Author: wayland
Date: 2009-08-19 03:57:49 +0200 (Wed, 19 Aug 2009)
New Revision: 28026
Modified:
docs/Perl6/Spec/S16-io.pod
docs/Perl6/Spec/S32-setting-library/IO.pod
Log:
[S32/IO] put in canonpath and realpath, as promised
[S16] Things including:
* Made defaults more sensible (lax vs. strict mode)
* Added "use path" pragma
* Added :local, :modern, :portable, and :posix
Modified: docs/Perl6/Spec/S16-io.pod
===================================================================
--- docs/Perl6/Spec/S16-io.pod 2009-08-19 00:26:55 UTC (rev 28025)
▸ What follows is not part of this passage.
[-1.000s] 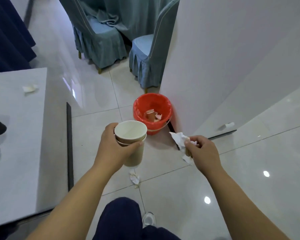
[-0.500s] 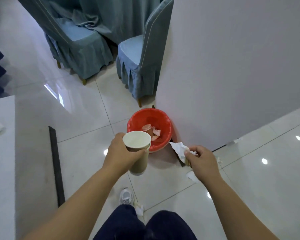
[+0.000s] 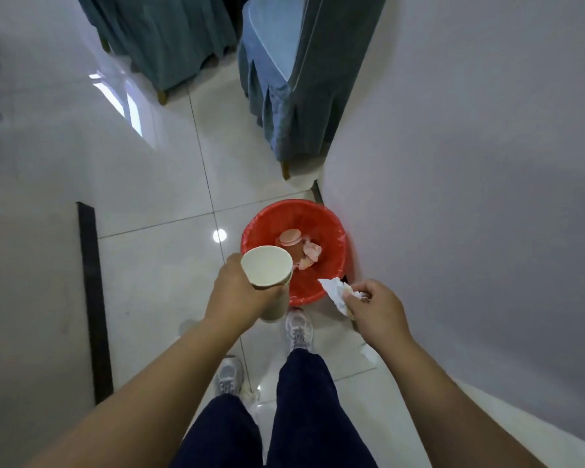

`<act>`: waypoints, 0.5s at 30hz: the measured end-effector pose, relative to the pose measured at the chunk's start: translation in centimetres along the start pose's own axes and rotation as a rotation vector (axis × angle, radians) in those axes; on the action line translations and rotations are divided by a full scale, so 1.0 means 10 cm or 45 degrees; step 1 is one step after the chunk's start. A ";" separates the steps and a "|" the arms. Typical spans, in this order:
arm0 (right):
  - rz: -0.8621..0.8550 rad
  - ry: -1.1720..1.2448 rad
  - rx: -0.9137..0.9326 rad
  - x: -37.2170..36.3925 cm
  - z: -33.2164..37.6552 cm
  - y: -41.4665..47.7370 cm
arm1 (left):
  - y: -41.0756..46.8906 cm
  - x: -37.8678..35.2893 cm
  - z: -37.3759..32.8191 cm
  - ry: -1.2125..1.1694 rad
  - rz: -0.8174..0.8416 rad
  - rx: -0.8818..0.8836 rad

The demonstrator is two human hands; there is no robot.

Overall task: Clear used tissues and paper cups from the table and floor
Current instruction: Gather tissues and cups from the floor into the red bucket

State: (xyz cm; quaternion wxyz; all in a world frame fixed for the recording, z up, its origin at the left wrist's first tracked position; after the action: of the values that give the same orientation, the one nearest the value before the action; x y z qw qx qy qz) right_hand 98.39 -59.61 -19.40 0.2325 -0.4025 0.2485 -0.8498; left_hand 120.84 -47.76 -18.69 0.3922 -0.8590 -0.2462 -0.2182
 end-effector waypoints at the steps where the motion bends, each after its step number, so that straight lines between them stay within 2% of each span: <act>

+++ docs/Perl6/Spec/S16-io.pod 2009-08-19 01:57:49 UTC (rev 28026)
@@ -101,9 +101,23 @@
operator. Most of these are filesystem-specific. They confine what can be
included in a filename.
+Any path that starts with a "/" is considered an absolute path, otherwise
+the path is considered relative.
+
=head3 Default constraints
-The default paths are portable POSIX paths (see POSIX.1-2008 sections
+The default constraints can be set with the "use path" pragma, for example:
+
+ use path :posix;
+ use path :modern;
+ use path :local;
+
+The default when in strict mode is "use path :posix", whereas the default in
+lax mode is "use path :local".
+
+=head3 :posix constraints
+
+The :modern set of constraints paths are portable POSIX paths (see
POSIX.1-2008 sections
4.7 and 3.276). If platform/filesystem specific behavior is needed,
specific constraints should be applied as needed (see below).
@@ -114,8 +128,26 @@
Any path that starts with a "/" is considered an absolute path, otherwise
the path is considered relative.
-=head3 Windows-style constraints
+=head3 :portable
+In addition to the POSIX constraints above, the path should fit into 8
+characters, followed by a full stop, and then three more characters. Only
+the one full stop should appear in the filename. Additionally, no path
+may be longer than 64 characters.
+
+=head3 :local
+
+This is :win on a Windows platform, :unix on a Unix platform, etc. Note
+that this is specifically not portable between platforms with different
+constraint sets.
+
+=head3 :modern constraints
+
+The :modern set of constraints are the same as :posix, except that they
+may contain any UTF-8 character, rather than just those listed.
+
+=head3 :win constraints
+
We allow Windows style paths so converting and maintaining code on this
platform is not a pain.
@@ -124,7 +156,7 @@
Note that this specifically excludes the backslash quoting usually used with
q{}.
-=head3 Unix-style constraints
+=head3 :unix constraints
For Unix specific behavior we have a p:unix{} literal. Here the only
limits are what is defined by the locale and the filesystem type. So we won't
@@ -132,7 +164,9 @@
my Path $path = p:unix{/usr/src/bla/myfile?:%.file};
-And for cases where this is a problem p:bin{} can be used as no checking is
+=head3 :bin constraints (no constraints at all)
+
+If the above are causing problems, p:bin{} can be used as no checking is
done here, other than assuming that / is the separator.
=head3 Other constraints
Modified: docs/Perl6/Spec/S32-setting-library/IO.pod
===================================================================
--- docs/Perl6/Spec/S32-setting-library/IO.pod 2009-08-19 00:26:55 UTC (rev
28025)
+++ docs/Perl6/Spec/S32-setting-library/IO.pod 2009-08-19 01:57:49 UTC (rev
28026)
@@ -769,17 +769,24 @@
Returns @.elements concatenated together for use as a string. Usually this
is the path that it was originally created with.
+=item canonpath
+
+ method canonpath( --> Str);
+
+No physical check on the filesystem, but a logical cleanup of a path.
+
=item realpath
method realpath( --> Str);
Gets the real path to the object, resolving softlinks/shortcuts, etc
-=item realisepath
+=item resolvepath
- method realisepath();
+ method resolvepath(Array of Str @:Types --> Str);
-Changes the Path object to point at whatever is returned by C<.realpath()>.
+...@types can contain "real" and "canon", in any order, and the
+method will run realpath and canonpath in the order specified.